We believe that karate-do begins and ends with respect. We strive to respect and value ourselves, and we then extend this respect to our fellow students, the dojo, our instructors, and the art. We bow to show this respect.
We strive to break free of our ego. We are not here to compete. We are not here to prove ourselves. We honestly acknowledge and accept where we are and we work to improve daily. We are here with an empty mind to learn. We do not compare ourselves to others. We focus on our own progress and behavior.
We take responsibility for our own feelings. We own our emotions. We strive to recognize when we are reacting, when we are falling into patterns of ego. We practice non-violent communication. We recognize that it is our responsibility to define our own emotional boundaries and to ask for what we need. We respect the emotional boundaries of others.
We do not value our time at the expense of the whole class. If we are more than ten minutes late we will respectfully choose not to attend class that day. If we are consistently late we will make arrangements with sensei, adjust our schedule to arrive on time, or withdraw from class. We do not seek personal attention or to distract from the lesson at the expense of the learning experience of fellow students.

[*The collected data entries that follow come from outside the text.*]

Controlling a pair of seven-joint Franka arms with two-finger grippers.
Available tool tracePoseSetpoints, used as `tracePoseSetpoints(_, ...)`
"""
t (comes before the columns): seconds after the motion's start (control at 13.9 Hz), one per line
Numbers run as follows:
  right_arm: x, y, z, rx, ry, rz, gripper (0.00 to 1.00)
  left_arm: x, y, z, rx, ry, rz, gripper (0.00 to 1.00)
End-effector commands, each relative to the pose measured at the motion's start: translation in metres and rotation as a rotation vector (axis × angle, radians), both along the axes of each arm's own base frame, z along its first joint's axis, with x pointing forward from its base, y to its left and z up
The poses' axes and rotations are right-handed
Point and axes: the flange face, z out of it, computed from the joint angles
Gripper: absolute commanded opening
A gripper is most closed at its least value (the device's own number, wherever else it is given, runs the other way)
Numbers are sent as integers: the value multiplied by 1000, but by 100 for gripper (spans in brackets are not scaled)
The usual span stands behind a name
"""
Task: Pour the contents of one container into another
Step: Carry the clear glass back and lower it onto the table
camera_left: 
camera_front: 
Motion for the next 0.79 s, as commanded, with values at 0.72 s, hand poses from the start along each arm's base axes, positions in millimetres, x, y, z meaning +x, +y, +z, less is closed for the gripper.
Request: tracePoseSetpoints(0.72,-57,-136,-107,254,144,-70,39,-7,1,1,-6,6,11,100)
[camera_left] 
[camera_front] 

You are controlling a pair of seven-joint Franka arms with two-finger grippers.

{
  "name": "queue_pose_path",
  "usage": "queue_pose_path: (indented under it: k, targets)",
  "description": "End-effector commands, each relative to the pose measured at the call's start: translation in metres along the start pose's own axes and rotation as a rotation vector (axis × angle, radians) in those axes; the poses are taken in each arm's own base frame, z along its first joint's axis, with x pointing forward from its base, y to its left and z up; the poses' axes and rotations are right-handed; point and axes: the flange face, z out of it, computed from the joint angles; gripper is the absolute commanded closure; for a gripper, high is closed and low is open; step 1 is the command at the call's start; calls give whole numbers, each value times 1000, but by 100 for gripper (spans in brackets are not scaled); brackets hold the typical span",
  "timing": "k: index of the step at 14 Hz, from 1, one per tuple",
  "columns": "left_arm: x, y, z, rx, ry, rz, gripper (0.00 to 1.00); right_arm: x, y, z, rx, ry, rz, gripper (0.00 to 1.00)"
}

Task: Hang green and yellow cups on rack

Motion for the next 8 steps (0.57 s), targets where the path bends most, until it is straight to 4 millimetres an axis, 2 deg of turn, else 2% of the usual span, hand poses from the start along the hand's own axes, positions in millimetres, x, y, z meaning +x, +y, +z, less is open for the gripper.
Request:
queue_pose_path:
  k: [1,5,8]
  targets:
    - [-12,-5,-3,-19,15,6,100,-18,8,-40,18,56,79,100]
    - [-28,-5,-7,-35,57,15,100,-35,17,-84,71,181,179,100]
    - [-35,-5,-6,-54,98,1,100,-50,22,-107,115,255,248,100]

We practice compassion. We practice compassion towards ourselves when we train, grow, fail, and challenge ourselves. We practice compassion toward our training partners. We recognize that training in martial arts is an act of self-cultivation and it can be hard, painful, and uncomfortable. We value failing hard over winning easy.
We respect the violence inherent in our training. We recognize that we have the right to train and improve because of a bond of trust with our training partners.We will err on the side of caution and always be aware of differences in size, strength, experience, and temperament in our training partners. We fight only in extremes of self-defense or in sanctioned competition. We do not fight to defend our ego or to show off.
We take our training into the world. Helping others is our highest value. We train so that we can be our best selves and so that we can help others. We recognize the opportunities we have been given and strive to give back accordingly. We use our strength, discipline, and compassion to improve our community.
Code of Conduct
We hold the dojo as a sacred space. Dojo is a Japanese word meaning: “a place to follow the way.” We respect the sacredness of this space by bowing when entering or leaving the training area.
We are fastidious in maintaining the dojo. Mindful attentiveness is at the heart of warrior philosophy, from a time when maintaining your sword and armor was a matter of life or death. We place our shoes and belongings neatly in the appropriate areas. We store our personal gear neatly when training and take it with us when we leave. We use dojo gear with respect and return it clean to the appropriate space. We do not throw gear or belts.
We respect our teachers. We recognize that achieving skill in the martial arts requires a tremendous commitment and that teaching is an art in and of itself. We will not speak when instructors are speaking. We will wait until instructions are complete before beginning drills. Unless someone is in danger of being hurt, we will withhold criticism or disagreements until an appropriate time after class.
We use meditation to learn to let go. We let go of our identity when we train. Our identity is the stories we tell ourselves about who we are. Inside the dojo we aim to go deeper, to let go of our role, our stresses, our ego, and to just be. We meditate before class to let go of our identity, we meditate after class to let go of the training experience. We step onto the floor prepared to practice. We turn off our phones (urgent matters may be allowed by the instructor) and disconnect from the outside world.
We are mindful of the experience of our fellow students. We keep our gear clean, we practice good hygiene, we change only in the changing rooms. we refrain from eating in the dojo (light snacks and energy bars are ok in the waiting area), we carry a towel as needed to keep gear and equipment clean for fellow students.
We maintain a safe and open space for learning. We respect everyone’s right to train.We welcome members into our community. We do not discriminate. We strive to eliminate sexist, gendered, racist, and hateful language in our communication. We respect the physical boundaries of our training partners, especially new students. We will ask before making physical contact outside of specific training parameters.
We ask for and give help according to our experience. Karate is a folk tradition passed from teacher to student for hundreds of years. We remember that everyone has earned their rank in this dojo. We remember that everyone was a beginner once. We help those junior (kohai) to us, we ask for help to those senior (senpai) to us. Senior students are held to higher standards and scrutiny.